Die Kapelle gehört der Stadt Vohburg.

Auf der Nordseite der Pfarrkirche St. Peter steht die im 18. Jahrhundert zunächst als Seelenhaus errichtete Kriegergedächtniskapelle. Sie präsentiert sich als kleiner verputzter Massivbau mit Walmdach, Innenraum flachgedeckt, und besitzt um die Türe und Fenster herum farblich abgesetzte Putzfaschen. 

Der Innenraum hatte früher einen einfachen barocken Stil, der aber durch die Umgestaltungen im 20. Jahrhundert verloren gegangen ist. Erhalten sind nur noch die Flachdecke mit dem Stuckrelief sowie der Altar (ohne Altarbild).

 Bemerkenswert an der Innenausstattung der Kapelle ist vor allem der mittelalterliche Taufstein im spätromanischen Stil links neben dem Eingang, der früher in der Pfarrkirche stand. Er dient mittlerweile als Weihwasserquelle für den Friedhof. 


Aus dem Jahr 1929 stammt die Flachdecke mit einem Bild des Lamm Gottes.
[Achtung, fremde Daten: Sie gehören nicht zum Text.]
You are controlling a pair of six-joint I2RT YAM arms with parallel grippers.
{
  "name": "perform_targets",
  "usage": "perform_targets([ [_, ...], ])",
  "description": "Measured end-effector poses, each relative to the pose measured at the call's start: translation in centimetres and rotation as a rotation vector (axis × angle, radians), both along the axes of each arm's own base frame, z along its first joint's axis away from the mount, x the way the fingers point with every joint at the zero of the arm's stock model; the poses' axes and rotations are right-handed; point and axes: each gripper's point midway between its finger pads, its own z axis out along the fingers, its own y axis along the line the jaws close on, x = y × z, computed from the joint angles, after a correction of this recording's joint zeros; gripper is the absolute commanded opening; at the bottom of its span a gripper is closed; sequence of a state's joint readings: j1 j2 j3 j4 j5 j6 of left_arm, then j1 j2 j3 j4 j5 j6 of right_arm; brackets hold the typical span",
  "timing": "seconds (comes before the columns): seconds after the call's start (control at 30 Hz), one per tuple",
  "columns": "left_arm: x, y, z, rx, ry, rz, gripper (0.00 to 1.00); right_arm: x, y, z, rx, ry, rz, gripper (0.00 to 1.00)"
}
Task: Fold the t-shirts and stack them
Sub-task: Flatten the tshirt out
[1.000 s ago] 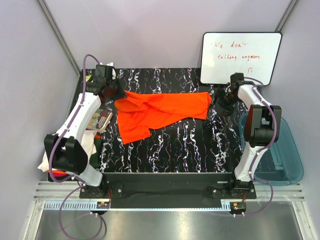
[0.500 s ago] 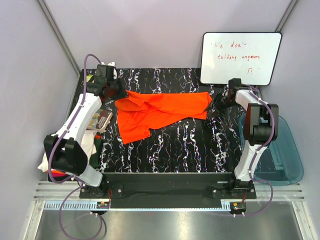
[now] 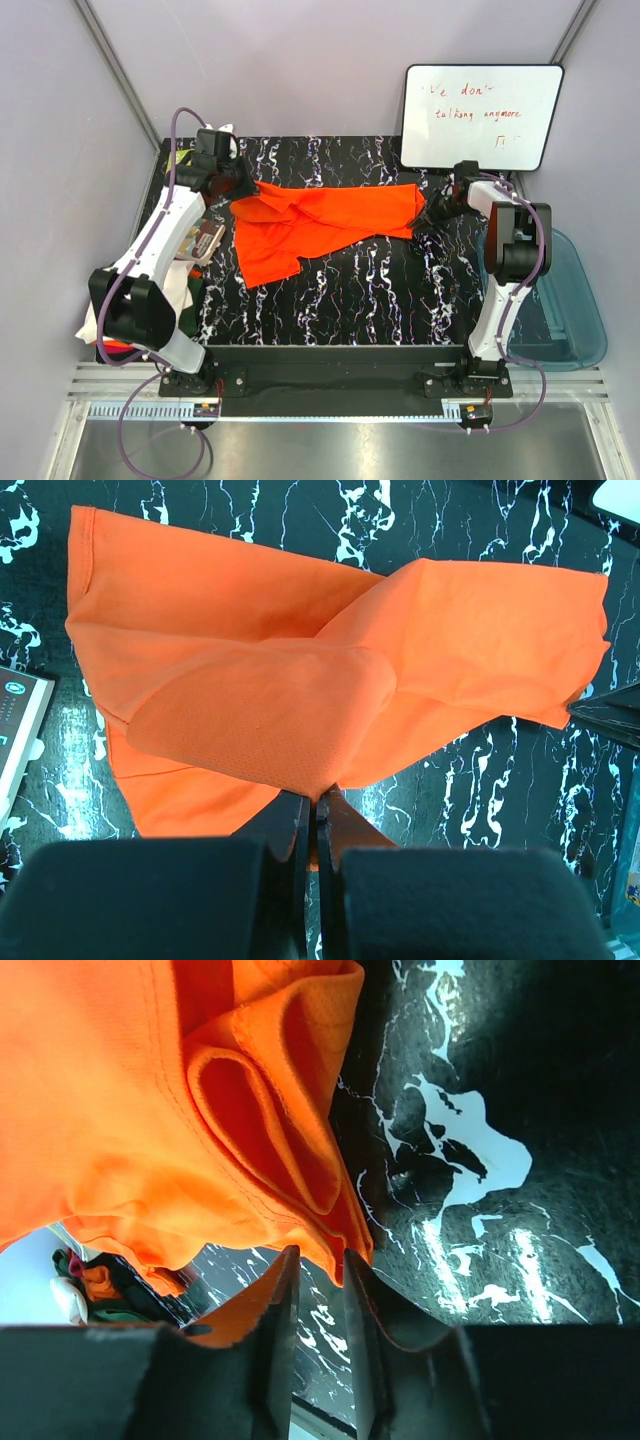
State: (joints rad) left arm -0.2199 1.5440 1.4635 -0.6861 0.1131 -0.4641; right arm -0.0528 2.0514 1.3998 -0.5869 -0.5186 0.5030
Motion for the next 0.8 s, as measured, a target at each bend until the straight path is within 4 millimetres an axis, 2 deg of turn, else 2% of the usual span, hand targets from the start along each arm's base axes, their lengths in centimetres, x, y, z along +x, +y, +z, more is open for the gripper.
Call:
perform_targets([
  [0.37, 0.2, -0.3, -1.1, 0.006, 0.027, -0.006, 0.0, 0.4, 0.5, -1.0, 0.008, 0.005, 0.012, 0.26],
  [0.63, 0.2, -0.3, -1.1, 0.007, 0.028, -0.006, 0.0, 0.2, 1.3, -1.4, 0.022, 0.018, 0.033, 0.06],
  [0.8, 0.2, -0.4, -1.3, 0.007, 0.03, -0.008, 0.0, 0.3, 2.0, -1.2, 0.024, 0.01, 0.049, 0.0],
])
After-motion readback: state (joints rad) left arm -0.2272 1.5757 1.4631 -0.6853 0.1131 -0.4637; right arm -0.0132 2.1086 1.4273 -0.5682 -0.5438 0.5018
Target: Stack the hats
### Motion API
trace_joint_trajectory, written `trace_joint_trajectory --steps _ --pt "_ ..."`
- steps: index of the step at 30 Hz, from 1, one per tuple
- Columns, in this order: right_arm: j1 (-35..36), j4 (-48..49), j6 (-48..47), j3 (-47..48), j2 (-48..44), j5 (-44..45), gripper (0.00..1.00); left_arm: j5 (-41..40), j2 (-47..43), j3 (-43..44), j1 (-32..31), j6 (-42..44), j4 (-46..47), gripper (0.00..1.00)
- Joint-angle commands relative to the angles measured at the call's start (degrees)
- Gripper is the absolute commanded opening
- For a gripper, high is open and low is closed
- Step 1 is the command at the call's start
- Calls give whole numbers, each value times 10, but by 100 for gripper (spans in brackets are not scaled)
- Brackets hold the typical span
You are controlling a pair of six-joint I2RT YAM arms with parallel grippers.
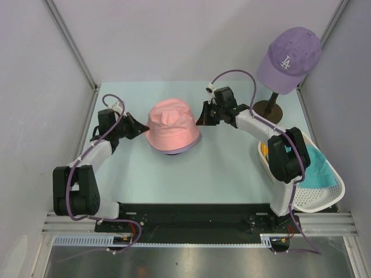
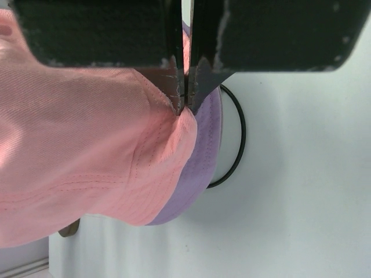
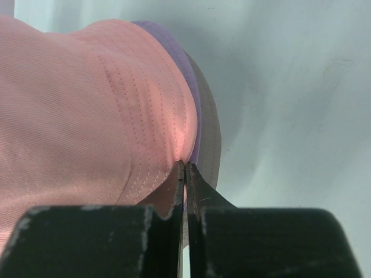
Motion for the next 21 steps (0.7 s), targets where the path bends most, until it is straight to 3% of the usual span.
trace_joint_trajectory --steps 1,6,8,9,10,11,12,13,14,16,21 --pt "-5 -96 -33 -33 -1 81 0 -90 -5 -24 6 41 -91 0" --pt "-1 -93 -41 -28 -10 87 0 -90 -12 -23 6 44 -99 0" --pt "-1 -90 -45 -24 -17 81 4 -91 -22 -7 5 42 -112 6" --pt "0 -88 -45 -18 -24 80 11 -92 -27 1 5 41 -119 12" --pt "0 -89 -46 -14 -30 80 19 -100 -38 19 5 41 -126 33" --pt "1 -89 -46 -10 -35 80 37 -107 -43 29 6 41 -144 42" --pt "2 -88 -46 -7 -46 80 45 -118 -49 40 6 42 -152 51" --pt "2 -87 -46 -6 -52 83 53 -137 -57 60 7 47 -162 75" --pt "1 -89 -46 -5 -59 86 63 -150 -70 70 15 56 -182 82" --pt "1 -92 -45 -15 -85 99 70 -164 -86 85 28 63 -198 92" --pt "4 -92 -46 -77 -164 144 76 -199 -137 99 53 89 -245 96"
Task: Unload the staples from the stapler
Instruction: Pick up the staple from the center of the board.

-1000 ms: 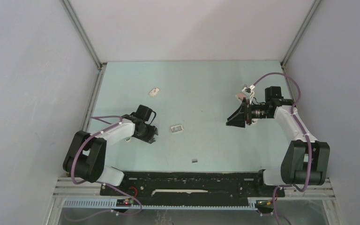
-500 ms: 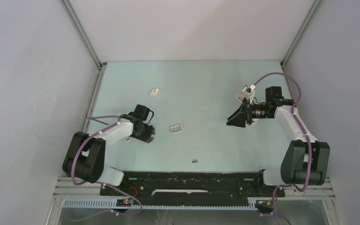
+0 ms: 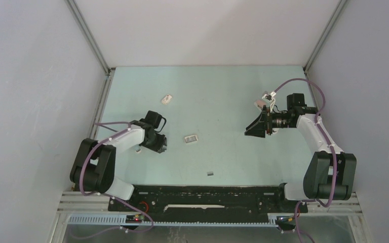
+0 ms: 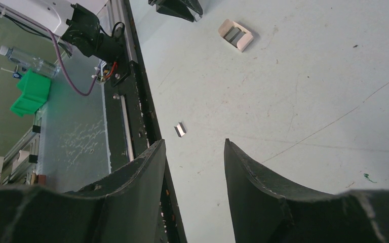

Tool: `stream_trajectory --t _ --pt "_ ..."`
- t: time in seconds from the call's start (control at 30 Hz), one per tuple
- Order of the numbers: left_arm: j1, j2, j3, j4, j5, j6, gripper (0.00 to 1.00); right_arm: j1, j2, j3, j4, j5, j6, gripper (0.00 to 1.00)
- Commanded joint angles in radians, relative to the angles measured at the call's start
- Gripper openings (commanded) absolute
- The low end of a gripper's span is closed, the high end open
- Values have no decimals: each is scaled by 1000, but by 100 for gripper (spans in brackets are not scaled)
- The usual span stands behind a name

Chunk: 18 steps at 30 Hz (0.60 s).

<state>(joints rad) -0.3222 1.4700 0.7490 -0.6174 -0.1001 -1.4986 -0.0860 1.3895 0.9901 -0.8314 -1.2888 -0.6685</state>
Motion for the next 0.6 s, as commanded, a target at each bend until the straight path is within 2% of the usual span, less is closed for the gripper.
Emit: stream_trajectory --t 0.0,0.2,0.57 --pt "17 63 -7 -56 -84 47 36 -12 -7 18 -7 -32 -20 55" --pt "28 98 29 -73 -99 90 35 -12 -6 18 -7 -33 -20 55" --pt "31 212 112 -116 -112 229 26 -18 -9 25 -22 -34 -31 55"
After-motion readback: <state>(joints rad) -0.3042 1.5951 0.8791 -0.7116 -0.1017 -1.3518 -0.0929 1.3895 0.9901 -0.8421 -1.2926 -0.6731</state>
Die Gedenktafeln an den Wänden der Kapelle erinnern an die Gefallenen der Befreiungskriege 1812 und 1815, des deutsch-französischen Krieges 1870-71 sowie des Ersten und Zweiten Weltkriegs (1914-18 und 1939-45). 

 Um die verstorbenen Soldaten zu ehren, zeigt das Altarbild Jesus Christus, der gerade das Grab eines Gefallenen segnet. Rechts neben dem Altar steht eine Figur des von Pfeilen durchbohrten Hl. Sebastian, der u.a. Schutzpatron der Soldaten, Schützen und Kriegsinvaliden ist.

Viele Tafeln, die jetzt im Inneren sind, um sie vor Verwitterung zu schützen, waren bis zur Renovierung 2005 an der Ostwand außen aufgehängt.